Ananyev, Konstantin konstantin.ananyev at intel.com
Wed Nov 28 16:25:21 CET 2018
Previous message: [dpdk-dev] [RFC 2/3] tqs: add thread quiescent state library
Next message: [dpdk-dev] [RFC 3/3] test/tqs: Add API and functional tests
Messages sorted by: [ date ] [ thread ] [ subject ] [ author ]
> >
> > Hi Honnappa,
> Thank you for reviewing the patch, appreciate your comments.
> 
> >
> > > +
> > > +/* Allocate a new TQS variable with the name *name* in memory. */
> > > +struct rte_tqs * __rte_experimental rte_tqs_alloc(const char *name,
> > > +int socket_id, uint64_t lcore_mask) {
> > > +	char tqs_name[RTE_TQS_NAMESIZE];
> > > +	struct rte_tailq_entry *te, *tmp_te;
> > > +	struct rte_tqs_list *tqs_list;
> > > +	struct rte_tqs *v, *tmp_v;
> > > +	int ret;
> > > +
> > > +	if (name == NULL) {
> > > +		RTE_LOG(ERR, TQS, "Invalid input parameters\n");
> > > +		rte_errno = -EINVAL;
> > > +		return NULL;
> > > +	}
> > > +
> > > +	te = rte_zmalloc("TQS_TAILQ_ENTRY", sizeof(*te), 0);
> > > +	if (te == NULL) {
> > > +		RTE_LOG(ERR, TQS, "Cannot reserve memory for tailq\n");
> > > +		rte_errno = -ENOMEM;
> > > +		return NULL;
> > > +	}
> > > +
> > > +	snprintf(tqs_name, sizeof(tqs_name), "%s", name);
> > > +	v = rte_zmalloc_socket(tqs_name, sizeof(struct rte_tqs),
> > > +				RTE_CACHE_LINE_SIZE, socket_id);
> > > +	if (v == NULL) {
> > > +		RTE_LOG(ERR, TQS, "Cannot reserve memory for TQS
> > variable\n");
> > > +		rte_errno = -ENOMEM;
> > > +		goto alloc_error;
> > > +	}
> > > +
> > > +	ret = snprintf(v->name, sizeof(v->name), "%s", name);
> > > +	if (ret < 0 || ret >= (int)sizeof(v->name)) {
> > > +		rte_errno = -ENAMETOOLONG;
> > > +		goto alloc_error;
> > > +	}
> > > +
> > > +	te->data = (void *) v;
> > > +	v->lcore_mask = lcore_mask;
> > > +
> > > +	rte_rwlock_write_lock(RTE_EAL_TAILQ_RWLOCK);
> > > +
> > > +	tqs_list = RTE_TAILQ_CAST(rte_tqs_tailq.head, rte_tqs_list);
> > > +
> > > +	/* Search if a TQS variable with the same name exists already */
> > > +	TAILQ_FOREACH(tmp_te, tqs_list, next) {
> > > +		tmp_v = (struct rte_tqs *) tmp_te->data;
> > > +		if (strncmp(name, tmp_v->name, RTE_TQS_NAMESIZE) == 0)
> > > +			break;
> > > +	}
> > > +
> > > +	if (tmp_te != NULL) {
> > > +		rte_errno = -EEXIST;
> > > +		goto tqs_exist;
> > > +	}
> > > +
> > > +	TAILQ_INSERT_TAIL(tqs_list, te, next);
> > > +
> > > +	rte_rwlock_write_unlock(RTE_EAL_TAILQ_RWLOCK);
> > > +
> > > +	return v;
> > > +
> > > +tqs_exist:
> > > +	rte_rwlock_write_unlock(RTE_EAL_TAILQ_RWLOCK);
> > > +
> > > +alloc_error:
> > > +	rte_free(te);
> > > +	rte_free(v);
> > > +	return NULL;
> > > +}
> >
> > That seems quite heavy-weight function just to allocate sync variable.
> > As size of struct rte_tqs is constant and known to the user, might be better just
> > provide rte_tqs_init(struct rte_tqs *tqs, ...) and let user allocate/free memory
> > for it by himself.
> >
> I believe, when you say heavy-weight, you are referring to adding tqs variable to the TAILQ and allocating the memory for it. 

Yes.

> Agree.

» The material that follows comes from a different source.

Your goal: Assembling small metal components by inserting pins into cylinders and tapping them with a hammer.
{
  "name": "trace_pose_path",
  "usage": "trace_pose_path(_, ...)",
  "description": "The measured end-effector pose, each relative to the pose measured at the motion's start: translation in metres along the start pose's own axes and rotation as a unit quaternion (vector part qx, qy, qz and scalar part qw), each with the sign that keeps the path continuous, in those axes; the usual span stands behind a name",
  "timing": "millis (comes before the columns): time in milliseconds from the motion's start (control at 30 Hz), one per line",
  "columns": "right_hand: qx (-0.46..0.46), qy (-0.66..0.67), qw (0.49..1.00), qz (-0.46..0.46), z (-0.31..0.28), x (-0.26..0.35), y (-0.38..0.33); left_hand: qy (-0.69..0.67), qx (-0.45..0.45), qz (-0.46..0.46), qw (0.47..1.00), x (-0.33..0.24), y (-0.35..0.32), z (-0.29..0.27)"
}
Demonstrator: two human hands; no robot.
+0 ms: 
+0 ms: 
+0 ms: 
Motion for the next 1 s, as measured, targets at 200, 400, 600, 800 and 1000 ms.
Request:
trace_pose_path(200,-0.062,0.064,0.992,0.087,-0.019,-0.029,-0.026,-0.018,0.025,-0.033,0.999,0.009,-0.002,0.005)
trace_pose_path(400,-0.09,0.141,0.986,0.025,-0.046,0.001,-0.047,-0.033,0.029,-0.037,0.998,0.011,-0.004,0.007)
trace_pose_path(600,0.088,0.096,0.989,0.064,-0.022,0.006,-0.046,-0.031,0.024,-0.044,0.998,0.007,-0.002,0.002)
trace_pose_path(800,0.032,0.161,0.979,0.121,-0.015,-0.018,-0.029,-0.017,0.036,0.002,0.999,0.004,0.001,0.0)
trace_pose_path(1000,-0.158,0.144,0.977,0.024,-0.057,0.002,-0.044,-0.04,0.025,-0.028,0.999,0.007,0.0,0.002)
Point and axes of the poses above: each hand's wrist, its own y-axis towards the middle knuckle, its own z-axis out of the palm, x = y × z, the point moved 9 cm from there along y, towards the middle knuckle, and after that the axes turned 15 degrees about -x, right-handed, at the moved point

I also
> do not expect that there are a whole lot of tqs variables used in an application. Even in rte_tqs_free, there is similar overhead.
> 
> The extra part is due to the way the TQS variable will get identified by data plane threads. I am thinking that a data plane thread will use the
> rte_tqs_lookup API to identify a TQS variable. However, it is possible to share this with data plane threads via a simple shared structure as
> well.
> 
> Along with not allocating the memory, are you suggesting that we could skip maintaining a list of TQS variables in the TAILQ? This will
> remove rte_tqs_lookup, rte_tqs_free, rte_tqs_list_dump APIs. I am fine with this approach.

Yes, that's what I suggest.
My thought was - it is just another data structure used for synchronization (as spinlock, rwlock, etc.).
So should be possible to allocate it statically and we probably don't need to have an ability to lookup
such variable by name via tailq.

> 
> > > +
> > > +/* Add a reader thread, running on an lcore, to the list of threads
> > > + * reporting their quiescent state on a TQS variable.
> > > + */
> > > +int __rte_experimental
> > > +rte_tqs_register_lcore(struct rte_tqs *v, unsigned int lcore_id) {
> > > +	TQS_RETURN_IF_TRUE((v == NULL || lcore_id >=
> > RTE_TQS_MAX_LCORE),
> > > +				-EINVAL);
> >
> > It is not very good practice to make function return different values and behave
> > in a different way in debug/non-debug mode.
> > I'd say that for slow-path (functions in .c) it is always good to check input
> > parameters.
> > For fast-path (functions in .h) we sometimes skip such checking, but debug
> > mode can probably use RTE_ASSERT() or so.
> Makes sense, I will change this in the next version.
> 
> >
> >
> > lcore_id >= RTE_TQS_MAX_LCORE
> >
> > Is this limitation really necessary?
> I added this limitation because currently DPDK application cannot take a mask more than 64bit wide. Otherwise, this should be as big as
> RTE_MAX_LCORE.
> I see that in the case of '-lcores' option, the number of lcores can be more than the number of PEs. In this case, we still need a MAX limit
> (but can be bigger than 64).
> 
> > First it means that only lcores can use that API (at least data-path part), second
> > even today many machines have more than 64 cores.
> > I think you can easily avoid such limitation, if instead of requiring lcore_id as
> > input parameter, you'll just make it return index of next available entry in w[].
> > Then tqs_update() can take that index as input parameter.
> I had thought about a similar approach based on IDs. I was concerned that ID will be one more thing to manage for the application. But, I
> see the limitations of the current approach now. I will change it to allocation based. This will support even non-EAL pthreads as well.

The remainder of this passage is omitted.